Questions over the necessity of preseason NFL games have persisted since the founding of the league. But let me assure you, if you think it's bad now, it was definitely worse not all that long ago.
In 1977, my first year as a full-time writer at The Sun Chronicle, there were six preseason games each year. Yes, six. Just imagine, a full month and a half of playing games (and paying to see them) that didn't count in the standings!
Fortunately, if you're 40 years old or younger, you've been spared any memories of that. It was an interminable buildup to a season that was just 14 games long, and the practice ended with the addition of the Seattle Seahawks and Tampa Bay Buccaneers to the league in 1978, when the current format of four preseason games and 16 regular-season games was adopted.
There have been several proposals to alter that format, but all of them have failed. The most recent was to expand the regular-season to 18 games and to reduce the preseason to two games, with possibly the addition of less-structured scrimmages to the mix. The players' association has opposed any expansion of the regular season on the grounds that their salaries would not be increased even though more games that count would be played, so here we are, stuck in a rut for the 37th straight year.
You have to be absolutely nutty about football to embrace the preseason games. You don't see your favorite players for more than a few plays until the third game, which has evolved into the "dress rehearsal" for the regular season. Then just as your appetite for real competition is on the verge of being satisfied, the starters disappear again in the final tuneup. Coaches have become more wary of losing their marquee players for the season in the last exhibition game, so they keep the stars as far away from the stadium as possible while the fans continue to pay full freight to get inside it.
It doesn't seem fair, but what's the sense in complaining about it? You may as well complain about the weather. You can't do anything about that, either.
The truth is, coaches believe the league still needs the preseason games. They believe that you can go over everything you can in the classrooms and the practice fields, but there's no other way to tell if the teaching has done its job unless it's executed properly on the field - and in the four preseason games, that's the closest possible approximation of real game action.

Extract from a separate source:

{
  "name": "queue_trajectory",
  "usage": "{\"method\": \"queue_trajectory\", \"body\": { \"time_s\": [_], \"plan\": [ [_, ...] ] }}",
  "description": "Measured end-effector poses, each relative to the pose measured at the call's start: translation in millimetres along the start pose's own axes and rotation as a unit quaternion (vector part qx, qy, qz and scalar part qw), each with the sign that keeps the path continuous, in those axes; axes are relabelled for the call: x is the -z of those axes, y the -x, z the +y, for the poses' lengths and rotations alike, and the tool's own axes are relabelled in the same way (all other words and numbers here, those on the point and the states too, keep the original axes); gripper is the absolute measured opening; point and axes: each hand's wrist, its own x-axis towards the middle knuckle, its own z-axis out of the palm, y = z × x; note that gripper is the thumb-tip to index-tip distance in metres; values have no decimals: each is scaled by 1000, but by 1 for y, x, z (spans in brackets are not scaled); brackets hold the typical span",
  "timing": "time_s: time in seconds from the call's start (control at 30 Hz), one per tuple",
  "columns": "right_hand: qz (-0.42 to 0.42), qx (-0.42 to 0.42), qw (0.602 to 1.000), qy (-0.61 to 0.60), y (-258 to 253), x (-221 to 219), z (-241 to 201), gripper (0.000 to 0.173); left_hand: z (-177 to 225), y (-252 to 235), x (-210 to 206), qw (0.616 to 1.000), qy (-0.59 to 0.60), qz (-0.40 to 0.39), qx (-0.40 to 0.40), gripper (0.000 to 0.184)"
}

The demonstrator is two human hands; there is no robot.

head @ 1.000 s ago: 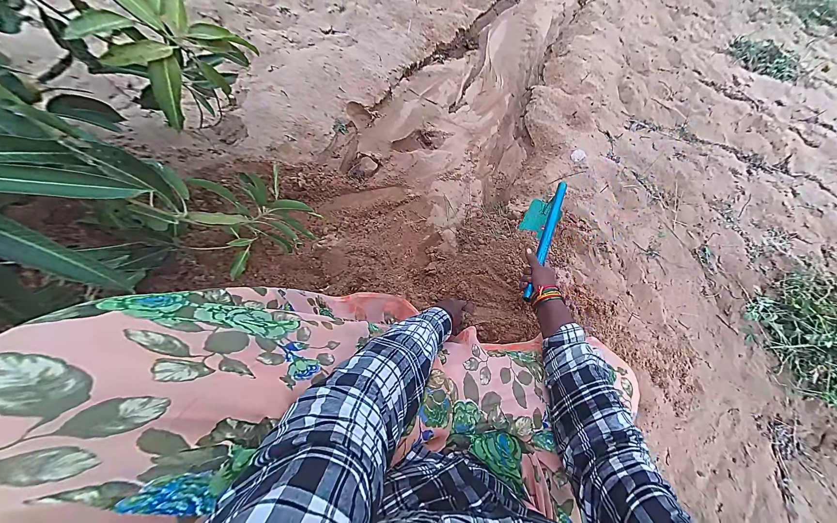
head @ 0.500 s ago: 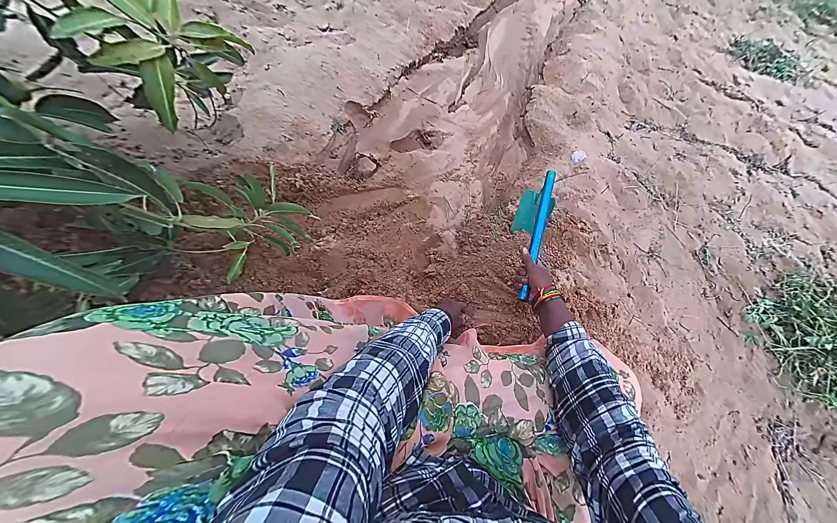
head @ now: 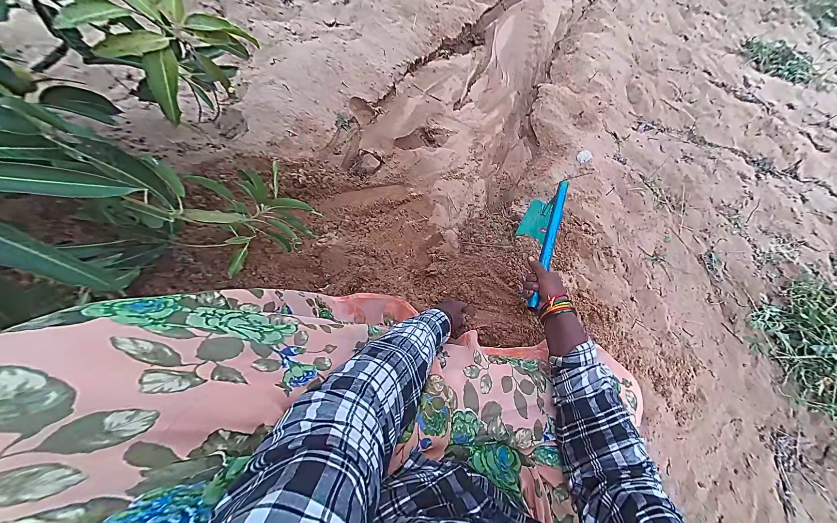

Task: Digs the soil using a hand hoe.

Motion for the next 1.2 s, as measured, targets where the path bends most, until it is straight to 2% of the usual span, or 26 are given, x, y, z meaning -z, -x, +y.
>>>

The games are needed by more than just the players, too.
Unless you've been living under a rock for the last two weeks, you know that preseason games all over the NFL have been conducted under a steady blizzard of yellow flags. The officials have chosen this year to instruct players and coaches in the latest interpretations of rules about illegal contact in the secondary against wide receivers, and it has made the games almost unwatchable.
In last Friday night's preseason game at Gillette Stadium, 21 penalties were assessed in the game between the Patriots and the Philadelphia Eagles. Six more were called and not accepted. That basically added almost an extra half-hour to a game that still meant absolutely nothing in the standings.
The suggestion is that the only way the players will know how the officials will call the games in the regular season is for the penalties to be called without reservation or hesitation in the preseason. But most everyone believes that once the regular season begins, the flurry of flags will dissipate and games will be officiated with expedience in mind - even though the officials are saying that the calls they're making now are the ones they'll be making all the way to the Super Bowl in Glendale, Ariz.
Gee, I hope not. But that's another story.
The problem here is the use of preseason games as on-field laboratories. I'd like to think that a lot of things could be accomplished just as well, and with less aggravation to the viewing public, in two-team scrimmages or in practices. Officiating crews often visit training camps to update coaches and players on the yearly rule changes or "points of emphasis," as they call them, but perhaps that role could be expanded in the form of more on-field work when it's determined that a redefinition of a rule is so important, it has to be called closely before the league believes the point has been driven home to the players and coaches.
They are certainly getting the point across in these preseason games. I had nightmares that began with the words, "illegal contact, defense" after Friday night's game. And just about everyone who had something to say to me about the game admitted they found it unwatchable by the time the second quarter rolled around.
Even the players of both teams responded negatively. It was at some point in the third quarter when I realized that both teams had simply stopped playing pass defense because no one knew if what they've been trained to do was going to result in a penalty flag.
It needs to be done, I suppose. Preseason games are part of every major professional sport and they basically serve as the proving ground for the product that goes on the diamond, court, ice or gridiron when the games start to count.
But I just wish that people didn't have to pay to watch them - especially when the games include obvious wrinkles that don't enhance your viewing pleasure, and that you'll never see in a regular-season game.